### [Excerpts from a dataset]
§ §
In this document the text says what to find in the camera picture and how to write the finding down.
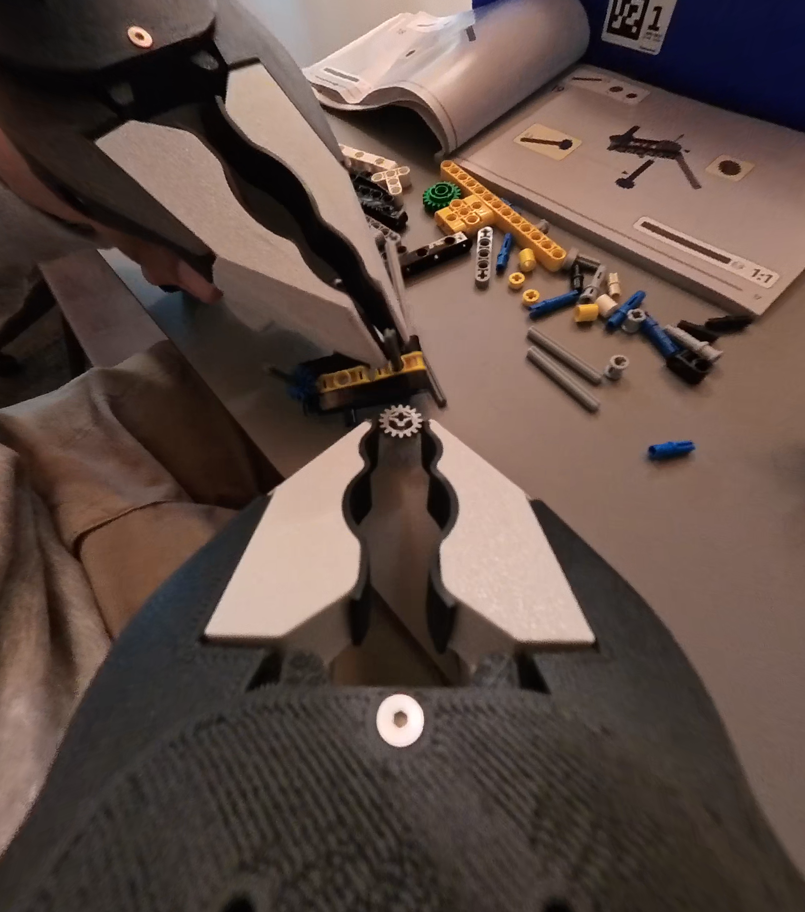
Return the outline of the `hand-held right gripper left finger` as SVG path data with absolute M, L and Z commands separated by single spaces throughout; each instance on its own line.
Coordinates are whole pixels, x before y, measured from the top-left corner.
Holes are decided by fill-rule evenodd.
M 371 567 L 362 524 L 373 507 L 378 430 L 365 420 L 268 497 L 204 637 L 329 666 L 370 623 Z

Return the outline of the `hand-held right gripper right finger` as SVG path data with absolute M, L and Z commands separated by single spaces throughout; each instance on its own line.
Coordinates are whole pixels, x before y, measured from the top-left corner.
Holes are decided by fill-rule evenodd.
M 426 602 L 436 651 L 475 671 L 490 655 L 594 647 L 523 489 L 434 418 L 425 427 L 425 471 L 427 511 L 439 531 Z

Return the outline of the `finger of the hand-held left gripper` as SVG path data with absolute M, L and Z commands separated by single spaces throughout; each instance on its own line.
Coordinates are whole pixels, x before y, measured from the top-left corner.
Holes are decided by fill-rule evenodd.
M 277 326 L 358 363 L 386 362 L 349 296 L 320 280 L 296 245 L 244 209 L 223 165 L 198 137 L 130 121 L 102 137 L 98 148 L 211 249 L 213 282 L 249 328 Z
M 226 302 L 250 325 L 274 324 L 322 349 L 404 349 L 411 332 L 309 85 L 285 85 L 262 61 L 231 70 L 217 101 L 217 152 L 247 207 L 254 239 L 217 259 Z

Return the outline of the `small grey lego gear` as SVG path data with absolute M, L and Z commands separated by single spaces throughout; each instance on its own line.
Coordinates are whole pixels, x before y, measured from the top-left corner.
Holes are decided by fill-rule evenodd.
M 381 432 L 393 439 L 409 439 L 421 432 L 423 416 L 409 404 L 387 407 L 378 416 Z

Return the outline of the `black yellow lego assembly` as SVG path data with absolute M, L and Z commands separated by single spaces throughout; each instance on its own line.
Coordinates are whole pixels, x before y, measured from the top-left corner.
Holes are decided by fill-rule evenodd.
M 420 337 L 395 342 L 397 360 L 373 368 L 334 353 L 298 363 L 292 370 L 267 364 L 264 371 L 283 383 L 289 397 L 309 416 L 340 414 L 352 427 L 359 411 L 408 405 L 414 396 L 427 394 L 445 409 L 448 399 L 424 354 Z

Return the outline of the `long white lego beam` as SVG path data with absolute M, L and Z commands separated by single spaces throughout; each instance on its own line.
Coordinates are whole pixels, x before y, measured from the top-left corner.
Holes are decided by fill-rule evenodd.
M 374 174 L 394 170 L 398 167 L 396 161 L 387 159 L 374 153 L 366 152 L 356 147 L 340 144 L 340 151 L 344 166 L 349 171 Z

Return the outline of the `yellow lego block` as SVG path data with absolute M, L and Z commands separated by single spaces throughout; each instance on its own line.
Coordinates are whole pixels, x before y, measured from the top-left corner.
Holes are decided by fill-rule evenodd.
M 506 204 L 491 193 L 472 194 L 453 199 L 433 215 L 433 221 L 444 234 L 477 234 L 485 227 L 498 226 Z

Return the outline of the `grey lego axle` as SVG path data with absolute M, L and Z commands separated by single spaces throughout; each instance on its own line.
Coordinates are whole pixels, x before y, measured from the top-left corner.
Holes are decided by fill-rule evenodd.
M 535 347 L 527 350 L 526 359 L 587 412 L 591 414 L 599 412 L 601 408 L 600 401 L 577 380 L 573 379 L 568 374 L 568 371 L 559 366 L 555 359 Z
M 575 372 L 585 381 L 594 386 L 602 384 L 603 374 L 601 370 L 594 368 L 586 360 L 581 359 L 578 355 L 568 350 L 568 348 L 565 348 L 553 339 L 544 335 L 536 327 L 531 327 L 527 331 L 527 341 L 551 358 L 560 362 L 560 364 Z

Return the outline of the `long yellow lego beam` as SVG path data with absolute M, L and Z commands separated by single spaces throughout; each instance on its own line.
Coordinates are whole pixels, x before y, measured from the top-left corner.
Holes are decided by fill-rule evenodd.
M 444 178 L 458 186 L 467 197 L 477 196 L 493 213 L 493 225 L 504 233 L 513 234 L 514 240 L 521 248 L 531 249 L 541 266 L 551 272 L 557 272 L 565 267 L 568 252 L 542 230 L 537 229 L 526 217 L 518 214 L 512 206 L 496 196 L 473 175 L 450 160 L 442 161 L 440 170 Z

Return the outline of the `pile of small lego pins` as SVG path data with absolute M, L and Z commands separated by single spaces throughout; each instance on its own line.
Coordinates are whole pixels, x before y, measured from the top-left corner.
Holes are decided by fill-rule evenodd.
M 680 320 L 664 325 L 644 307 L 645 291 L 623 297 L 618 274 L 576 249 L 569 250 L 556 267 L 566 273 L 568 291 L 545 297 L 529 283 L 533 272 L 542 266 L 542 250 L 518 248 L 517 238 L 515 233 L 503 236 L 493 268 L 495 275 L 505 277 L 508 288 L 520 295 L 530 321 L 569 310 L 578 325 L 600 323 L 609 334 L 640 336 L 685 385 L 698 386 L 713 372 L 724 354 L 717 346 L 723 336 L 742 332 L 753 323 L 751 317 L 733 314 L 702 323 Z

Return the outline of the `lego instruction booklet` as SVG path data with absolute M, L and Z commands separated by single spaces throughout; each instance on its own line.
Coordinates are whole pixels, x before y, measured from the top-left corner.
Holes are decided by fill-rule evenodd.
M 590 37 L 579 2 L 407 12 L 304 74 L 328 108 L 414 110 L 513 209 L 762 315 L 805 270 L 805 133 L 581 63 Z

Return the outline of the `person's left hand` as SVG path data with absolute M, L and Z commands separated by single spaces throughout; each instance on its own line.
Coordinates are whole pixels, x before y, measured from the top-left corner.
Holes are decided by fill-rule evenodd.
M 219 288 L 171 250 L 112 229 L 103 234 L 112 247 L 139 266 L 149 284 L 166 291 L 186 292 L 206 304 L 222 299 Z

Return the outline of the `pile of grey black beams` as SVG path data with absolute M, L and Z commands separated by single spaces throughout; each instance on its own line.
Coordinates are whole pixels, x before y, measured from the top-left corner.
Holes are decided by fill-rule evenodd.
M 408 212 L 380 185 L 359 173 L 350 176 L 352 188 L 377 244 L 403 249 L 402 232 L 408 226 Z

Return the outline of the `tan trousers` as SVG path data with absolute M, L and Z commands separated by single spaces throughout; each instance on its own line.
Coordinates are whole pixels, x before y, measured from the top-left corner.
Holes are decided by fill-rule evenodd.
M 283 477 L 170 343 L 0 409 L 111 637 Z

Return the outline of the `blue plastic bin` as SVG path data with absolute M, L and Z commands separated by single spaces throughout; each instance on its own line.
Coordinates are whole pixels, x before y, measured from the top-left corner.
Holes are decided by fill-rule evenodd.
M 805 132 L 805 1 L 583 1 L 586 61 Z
§ §
### [Task requirements]
Gather from the entries above all lines that include the string "black".

### [Result]
Return the outline of the `black yellow lego assembly` as SVG path data with absolute M, L and Z commands separated by single spaces throughout; each instance on its own line.
Return the outline of the `pile of grey black beams` as SVG path data with absolute M, L and Z commands separated by single spaces throughout; each instance on its own line.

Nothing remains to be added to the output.